Work instructions: All of the entries are to be returned word for word.

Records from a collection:

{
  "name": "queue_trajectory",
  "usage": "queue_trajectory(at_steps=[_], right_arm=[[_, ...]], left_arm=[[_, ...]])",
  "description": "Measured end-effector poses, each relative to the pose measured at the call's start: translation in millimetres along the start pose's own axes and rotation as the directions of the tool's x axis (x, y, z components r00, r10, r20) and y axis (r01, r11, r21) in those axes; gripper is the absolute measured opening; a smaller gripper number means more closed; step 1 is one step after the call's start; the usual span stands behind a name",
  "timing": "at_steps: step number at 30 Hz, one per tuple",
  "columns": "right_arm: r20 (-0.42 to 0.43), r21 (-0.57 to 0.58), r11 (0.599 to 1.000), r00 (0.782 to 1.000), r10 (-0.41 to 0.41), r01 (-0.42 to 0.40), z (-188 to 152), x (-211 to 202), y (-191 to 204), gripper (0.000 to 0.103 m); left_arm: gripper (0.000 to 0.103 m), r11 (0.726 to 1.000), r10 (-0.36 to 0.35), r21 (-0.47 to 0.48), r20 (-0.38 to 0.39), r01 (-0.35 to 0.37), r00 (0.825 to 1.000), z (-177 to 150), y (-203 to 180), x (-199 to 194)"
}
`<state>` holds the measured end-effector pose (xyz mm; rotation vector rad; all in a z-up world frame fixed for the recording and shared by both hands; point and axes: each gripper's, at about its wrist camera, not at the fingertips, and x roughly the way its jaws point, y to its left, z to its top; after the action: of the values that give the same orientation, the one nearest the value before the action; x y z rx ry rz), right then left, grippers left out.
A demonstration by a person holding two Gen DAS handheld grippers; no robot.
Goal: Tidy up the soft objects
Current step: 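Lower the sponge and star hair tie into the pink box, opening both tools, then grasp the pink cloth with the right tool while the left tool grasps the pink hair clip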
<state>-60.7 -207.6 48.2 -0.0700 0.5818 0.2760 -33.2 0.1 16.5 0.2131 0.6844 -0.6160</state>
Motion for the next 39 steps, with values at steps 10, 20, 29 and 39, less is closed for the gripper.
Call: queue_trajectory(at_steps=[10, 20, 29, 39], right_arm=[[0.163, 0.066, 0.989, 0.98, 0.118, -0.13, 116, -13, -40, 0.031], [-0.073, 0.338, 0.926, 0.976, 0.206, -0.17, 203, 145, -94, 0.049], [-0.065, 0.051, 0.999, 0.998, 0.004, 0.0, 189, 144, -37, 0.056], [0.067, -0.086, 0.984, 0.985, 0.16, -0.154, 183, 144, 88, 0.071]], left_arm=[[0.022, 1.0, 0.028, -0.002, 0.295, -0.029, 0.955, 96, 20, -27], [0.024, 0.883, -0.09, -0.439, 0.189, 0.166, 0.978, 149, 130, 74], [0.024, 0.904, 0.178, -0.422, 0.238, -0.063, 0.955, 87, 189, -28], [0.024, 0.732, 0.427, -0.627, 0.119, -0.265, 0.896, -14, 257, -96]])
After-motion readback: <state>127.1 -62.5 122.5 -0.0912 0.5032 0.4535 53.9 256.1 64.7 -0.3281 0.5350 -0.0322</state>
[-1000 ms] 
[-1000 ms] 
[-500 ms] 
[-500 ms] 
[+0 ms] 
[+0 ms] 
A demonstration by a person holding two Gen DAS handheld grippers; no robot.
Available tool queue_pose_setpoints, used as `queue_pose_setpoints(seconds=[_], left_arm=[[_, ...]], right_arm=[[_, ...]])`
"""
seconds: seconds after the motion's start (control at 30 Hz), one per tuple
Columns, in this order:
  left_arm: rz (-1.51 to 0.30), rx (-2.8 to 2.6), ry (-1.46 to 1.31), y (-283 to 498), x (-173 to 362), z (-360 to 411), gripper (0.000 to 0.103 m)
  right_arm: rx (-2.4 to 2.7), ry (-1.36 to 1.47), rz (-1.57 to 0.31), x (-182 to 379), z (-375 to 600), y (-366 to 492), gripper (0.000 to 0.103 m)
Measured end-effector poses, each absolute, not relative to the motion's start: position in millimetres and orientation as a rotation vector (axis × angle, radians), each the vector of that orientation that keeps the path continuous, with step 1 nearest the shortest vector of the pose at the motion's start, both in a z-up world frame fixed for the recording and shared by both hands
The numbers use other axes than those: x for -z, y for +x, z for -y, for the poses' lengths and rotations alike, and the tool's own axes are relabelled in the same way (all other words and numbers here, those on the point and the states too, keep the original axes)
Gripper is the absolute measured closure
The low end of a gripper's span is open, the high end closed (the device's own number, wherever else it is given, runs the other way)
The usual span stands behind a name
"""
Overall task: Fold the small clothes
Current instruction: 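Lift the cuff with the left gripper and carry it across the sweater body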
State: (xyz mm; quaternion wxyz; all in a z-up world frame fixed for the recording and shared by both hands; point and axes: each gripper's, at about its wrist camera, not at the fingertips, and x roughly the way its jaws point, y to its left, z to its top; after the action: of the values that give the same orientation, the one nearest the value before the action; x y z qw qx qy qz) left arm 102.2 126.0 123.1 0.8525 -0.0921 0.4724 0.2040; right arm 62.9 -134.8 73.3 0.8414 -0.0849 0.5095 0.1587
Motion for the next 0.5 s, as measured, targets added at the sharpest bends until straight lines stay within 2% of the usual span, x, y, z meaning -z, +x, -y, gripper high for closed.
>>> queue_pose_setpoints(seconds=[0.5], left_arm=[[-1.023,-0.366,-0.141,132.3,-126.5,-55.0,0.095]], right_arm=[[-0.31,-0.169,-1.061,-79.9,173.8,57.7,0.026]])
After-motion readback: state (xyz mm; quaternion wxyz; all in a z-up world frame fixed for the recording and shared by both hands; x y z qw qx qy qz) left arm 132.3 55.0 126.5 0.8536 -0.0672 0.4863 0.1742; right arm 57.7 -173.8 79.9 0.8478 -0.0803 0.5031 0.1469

Exercise response:
{
  "name": "queue_trajectory",
  "usage": "queue_trajectory(at_steps=[_], right_arm=[[_, ...]], left_arm=[[_, ...]])",
  "description": "Measured end-effector poses, each relative to the pose measured at the call's start: translation in millimetres along the start pose's own axes and rotation as the directions of the tool's x axis (x, y, z components r00, r10, r20) and y axis (r01, r11, r21) in those axes; gripper is the absolute measured opening; a smaller gripper number means more closed; step 1 is one step after the call's start; the usual span stands behind a name",
  "timing": "at_steps: step number at 30 Hz, one per tuple",
  "columns": "right_arm: r20 (-0.42 to 0.43), r21 (-0.57 to 0.58), r11 (0.599 to 1.000), r00 (0.782 to 1.000), r10 (-0.41 to 0.41), r01 (-0.42 to 0.40), z (-188 to 152), x (-211 to 202), y (-191 to 204), gripper (0.000 to 0.103 m); left_arm: gripper (0.000 to 0.103 m), r11 (0.726 to 1.000), r10 (-0.36 to 0.35), r21 (-0.47 to 0.48), r20 (-0.38 to 0.39), r01 (-0.35 to 0.37), r00 (0.825 to 1.000), z (-177 to 150), y (-203 to 180), x (-199 to 194)"
}
`<state>` holds the measured end-effector pose (xyz mm; rotation vector rad; all in a z-up world frame fixed for the recording and shared by both hands; point and axes: each gripper's, at about its wrist camera, not at the fingertips, and x roughly the way its jaws point, y to its left, z to its top; after the action: of the values that give the same orientation, the one nearest the value before the action; x y z rx ry rz), right then left, grippers left out.
A demonstration by a person holding two Gen DAS handheld grippers; no robot.
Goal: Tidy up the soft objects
Current step: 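Lower the sponge and star hair tie into the pink box, opening both tools, then grasp the pink cloth with the right tool while the left tool grasps the pink hair clip
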<state>-60.7 -207.6 48.2 -0.0700 0.5818 0.2760 -33.2 0.1 16.5 0.2131 0.6844 -0.6160</state>
Motion for the next 39 steps, with values at steps 10, 20, 29 and 39, less is closed for the gripper.
Call: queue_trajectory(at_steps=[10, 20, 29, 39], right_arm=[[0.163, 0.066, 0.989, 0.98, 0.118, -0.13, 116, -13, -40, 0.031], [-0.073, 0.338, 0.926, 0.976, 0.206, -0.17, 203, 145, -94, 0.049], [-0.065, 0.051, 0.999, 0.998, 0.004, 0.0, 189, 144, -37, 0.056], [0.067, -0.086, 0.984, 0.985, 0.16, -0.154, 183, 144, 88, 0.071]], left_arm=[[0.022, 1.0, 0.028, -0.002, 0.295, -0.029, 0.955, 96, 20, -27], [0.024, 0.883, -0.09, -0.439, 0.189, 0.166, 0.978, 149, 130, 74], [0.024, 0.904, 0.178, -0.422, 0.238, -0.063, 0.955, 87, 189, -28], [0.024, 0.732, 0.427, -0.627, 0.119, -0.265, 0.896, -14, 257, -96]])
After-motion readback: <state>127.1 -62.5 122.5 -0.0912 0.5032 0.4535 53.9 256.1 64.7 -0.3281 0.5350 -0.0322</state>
[-1000 ms] 
[-1000 ms] 
[-500 ms] 
[-500 ms] 
[+0 ms] 
[+0 ms] 
A demonstration by a person holding two Gen DAS handheld grippers; no robot.
Available tool queue_pose_setpoints, used as `queue_pose_setpoints(seconds=[_], left_arm=[[_, ...]], right_arm=[[_, ...]])`
"""
seconds: seconds after the motion's start (control at 30 Hz), one per tuple
Columns, in this order:
  left_arm: rz (-1.51 to 0.30), rx (-2.8 to 2.6), ry (-1.46 to 1.31), y (-283 to 498), x (-173 to 362), z (-360 to 411), gripper (0.000 to 0.103 m)
  right_arm: rx (-2.4 to 2.7), ry (-1.36 to 1.47), rz (-1.57 to 0.31), x (-182 to 379), z (-375 to 600), y (-366 to 492), gripper (0.000 to 0.103 m)
Measured end-effector poses, each absolute, not relative to the motion's start: position in millimetres and orientation as a rotation vector (axis × angle, radians), each the vector of that orientation that keeps the path continuous, with step 1 nearest the shortest vector of the pose at the motion's start, both in a z-up world frame fixed for the recording and shared by both hands
The numbers use other axes than those: x for -z, y for +x, z for -y, for the poses' lengths and rotations alike, and the tool's own axes are relabelled in the same way (all other words and numbers here, those on the point and the states too, keep the original axes)
Gripper is the absolute measured closure
The low end of a gripper's span is open, the high end closed (the device's own number, wherever else it is given, runs the other way)
The usual span stands behind a name
"""
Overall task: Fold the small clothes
Current instruction: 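Lift the cuff with the left gripper and carry it across the sweater body
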State: (xyz mm; quaternion wxyz; all in a z-up world frame fixed for the recording and shared by both hands; point and axes: each gripper's, at about its wrist camera, not at the fingertips, and x roughly the way its jaws point, y to its left, z to its top; after the action: of the values that give the same orientation, the one nearest the value before the action; x y z qw qx qy qz) left arm 102.2 126.0 123.1 0.8525 -0.0921 0.4724 0.2040; right arm 62.9 -134.8 73.3 0.8414 -0.0849 0.5095 0.1587
Motion for the next 0.5 s, as measured, targets added at the sharpest bends until straight lines stay within 2% of the usual span, x, y, z meaning -z, +x, -y, gripper high for closed.
>>> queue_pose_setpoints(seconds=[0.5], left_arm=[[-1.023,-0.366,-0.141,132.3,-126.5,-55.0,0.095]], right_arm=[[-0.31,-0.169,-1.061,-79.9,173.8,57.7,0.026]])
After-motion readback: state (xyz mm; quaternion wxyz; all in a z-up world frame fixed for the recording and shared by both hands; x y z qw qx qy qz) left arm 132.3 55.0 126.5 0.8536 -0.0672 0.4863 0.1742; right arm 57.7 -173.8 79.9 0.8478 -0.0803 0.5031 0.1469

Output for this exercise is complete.